Home CATEGORIES Business Ethics & Philanthropy Celebrity Philanthropists of India: Rahul Bose Provides Opportunities to Disadvantaged Children Across...
Celebrity Philanthropists of India: Rahul Bose Provides Opportunities to Disadvantaged Children Across India
Rahul Bose is an actor, director, screenwriter, social activist, and rugby player. Known for his splendid performance in films like Mr and Mrs Iyer and Dil Dhadakne Do, Rahul Bose is a man for multiple talents. Apart from his contributions to the film industry Bose has committed to playing an active role in the development of society through various initiatives. He focuses a majority of his philanthropic activities through the non-profit he founded called The Foundation. Let us look at some of his philanthropic efforts.
The Foundation is an NGO dedicated to the removal of discrimination from all walks of life. The Foundation believes that in the long run disadvantaged parts of the world can only be economically and socially uplifted by the inhabitants of the region itself i.e. people that are ancestrally, socially and culturally linked to the land. To that end, it has decided to work in the most disadvantaged parts of India from where it will select children and give them an unparalleled education (from grade 6 up to employability), multifaceted experience and exposure, both deep and wide. So that in 15 years, they return to their homelands as world-class professionals who will inevitably assume the role of thought leaders and change-makers.
Rahul Bose, the Founder, has said, “It only requires a glance at some of the greatest aid-receiving countries in the third world to realise parachuting money and supplies into a region only works in the short term. For any disadvantaged region to truly evolve economically as well as culturally, change has to be driven by its people. People who feel a fierce, deep love for their homeland, people who are prepared for the long haul that is true and lasting development. At The Foundation it is our greatest desire to educate children from such regions and then, once they are fully qualified and ready, see how, once they return to their homelands, they succeed in changing attitudes, work cultures and systems to reflect their contemporary, compassionate, excellence-driven ethos.”

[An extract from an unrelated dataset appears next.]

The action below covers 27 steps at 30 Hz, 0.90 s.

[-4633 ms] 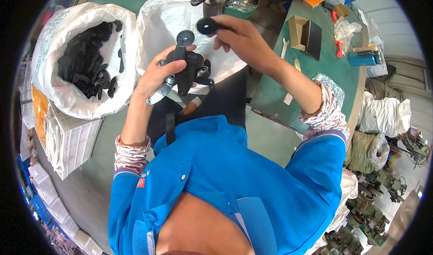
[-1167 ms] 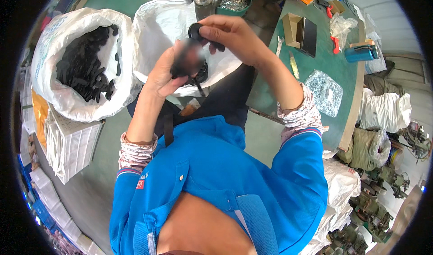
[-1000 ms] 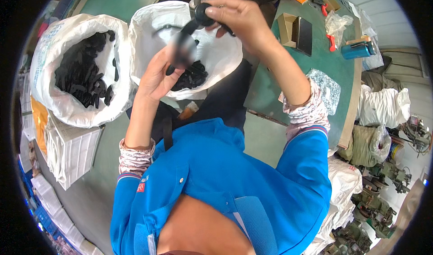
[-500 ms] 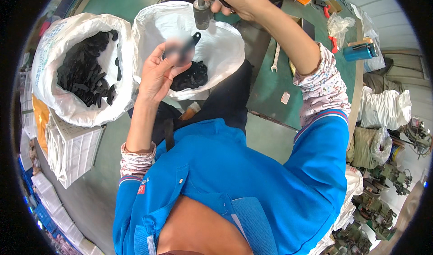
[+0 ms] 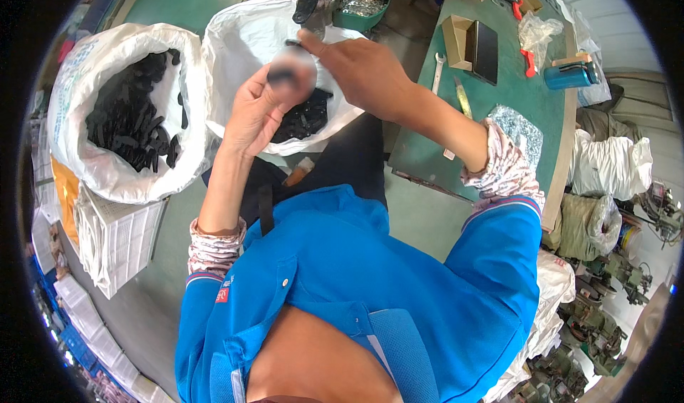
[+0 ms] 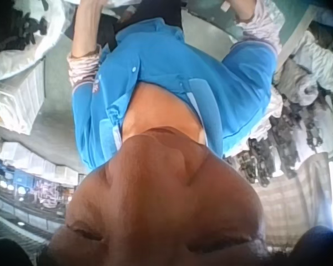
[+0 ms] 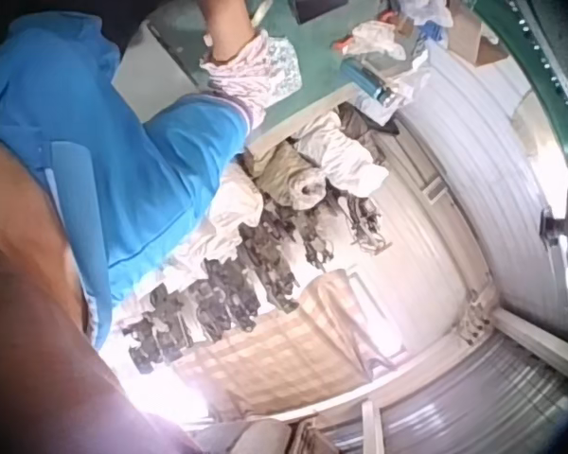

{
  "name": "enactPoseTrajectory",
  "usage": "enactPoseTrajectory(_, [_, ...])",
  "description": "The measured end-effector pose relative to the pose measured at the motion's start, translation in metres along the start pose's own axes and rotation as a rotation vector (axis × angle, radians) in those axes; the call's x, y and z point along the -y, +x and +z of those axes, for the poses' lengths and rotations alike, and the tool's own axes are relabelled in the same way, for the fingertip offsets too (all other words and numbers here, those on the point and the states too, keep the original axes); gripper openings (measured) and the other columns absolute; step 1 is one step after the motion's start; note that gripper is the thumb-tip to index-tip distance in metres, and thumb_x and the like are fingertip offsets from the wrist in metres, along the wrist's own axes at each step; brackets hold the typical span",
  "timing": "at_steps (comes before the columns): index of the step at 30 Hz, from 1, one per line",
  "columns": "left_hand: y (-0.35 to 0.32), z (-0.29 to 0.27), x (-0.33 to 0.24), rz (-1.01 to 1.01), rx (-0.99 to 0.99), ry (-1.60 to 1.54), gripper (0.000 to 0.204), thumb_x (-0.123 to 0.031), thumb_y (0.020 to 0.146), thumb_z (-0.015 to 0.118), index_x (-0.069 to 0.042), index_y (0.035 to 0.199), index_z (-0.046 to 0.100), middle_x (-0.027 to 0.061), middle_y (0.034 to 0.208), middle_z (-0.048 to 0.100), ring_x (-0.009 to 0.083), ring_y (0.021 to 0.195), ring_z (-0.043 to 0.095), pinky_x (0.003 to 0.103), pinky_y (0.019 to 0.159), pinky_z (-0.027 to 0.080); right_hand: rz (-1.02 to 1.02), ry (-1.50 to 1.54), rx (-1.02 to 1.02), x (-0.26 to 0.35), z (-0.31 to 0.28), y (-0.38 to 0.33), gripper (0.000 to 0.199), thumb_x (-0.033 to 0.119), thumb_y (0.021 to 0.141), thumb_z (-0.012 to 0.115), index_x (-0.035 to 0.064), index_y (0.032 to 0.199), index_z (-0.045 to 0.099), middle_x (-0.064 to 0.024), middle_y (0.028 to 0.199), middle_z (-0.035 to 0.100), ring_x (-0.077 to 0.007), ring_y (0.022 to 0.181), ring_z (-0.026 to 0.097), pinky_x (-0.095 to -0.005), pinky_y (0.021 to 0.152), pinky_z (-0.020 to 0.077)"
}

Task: The person repeatedly picks black plastic parts from a white sack, attaches small round components to them using a handheld tool, and places the assembled parts into a second white sack. The process is continuous and repetitive throughout the clip.

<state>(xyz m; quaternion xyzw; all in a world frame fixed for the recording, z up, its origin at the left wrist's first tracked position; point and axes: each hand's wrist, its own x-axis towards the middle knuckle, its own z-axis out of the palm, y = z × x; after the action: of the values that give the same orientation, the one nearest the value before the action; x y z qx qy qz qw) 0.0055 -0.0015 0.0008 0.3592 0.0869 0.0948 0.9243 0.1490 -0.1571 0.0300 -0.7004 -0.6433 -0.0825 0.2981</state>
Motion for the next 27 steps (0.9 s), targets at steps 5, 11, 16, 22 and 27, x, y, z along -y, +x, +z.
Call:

REACH which stands for Restoring Equality through Education and Advancement of Children was launched in 2006. It is an educational initiative that provides long-term, full scholarships for bright students from lower-income families within politically and/or economically disadvantaged parts of India, and enrol them in the most appropriate schools of the highest standard.
In 2007, the first area that was chosen to select students from was the Andaman and Nicobar Islands. The immense geographical divide between the mainland and the archipelago has left the islanders with an ingrained sense of separateness at best, a sense of inferiority at worst. Executing a simple plan – selecting five children from the pool eligible for admission into Std 6, proved fiendishly difficult in the 38 inhabited islands of the region.
Working with the Directorate of Education, the logistical challenge, from reaching application forms to every island to conducting group sessions, was daunting with 20-hour boat trips, an 8-month monsoon and primitive communications proving imposing hurdles. The foundation even created a radio ad in Hindi explaining the scholarship and played it across the islands! Today, five children from the region have completed their graduation or are in their final year in various colleges across the country including St Xavier’s College, Mumbai; Srishti School of Art, Design & Technology, Bangalore; and Symbiosis College, Pune.
In 2011 REACH was extended in the Kashmir Valley. The Kashmir initiative had its own challenges. The threat of militancy, distance and orthodoxy, six children – four girls and two boys, were selected. They completed their class 10 at the Sahyadri School (a sister school of Rishi Valley), near Pune. As of 2017, they started class 11 at some of the top schools across India including The Valley School, Bangalore; Mahindra United World Colleges (UWC), Pune and Sarla Birla Academy, Bangalore.
In 2015, the third phase of the project was launched in Manipur. After the team reached Manipur for the selection process, political unrest gained pace in the north-eastern state. Violent protests began from myriad insurgency groups, riots, bombs, gunfire and non-stop curfew over days left the REACH team in face of direct, fatal danger. During the ten-month long selection process, the team was often stranded indefinitely and dealt with fear and trauma. Not the ones to back down, they successfully selected five charismatic, empathetic and thoughtful children from across the state based on their emotional intelligence, scholastic ability, extracurricular talents, and interpersonal skills. In 2016, they started Std 7 at New Era High School in Panchgani.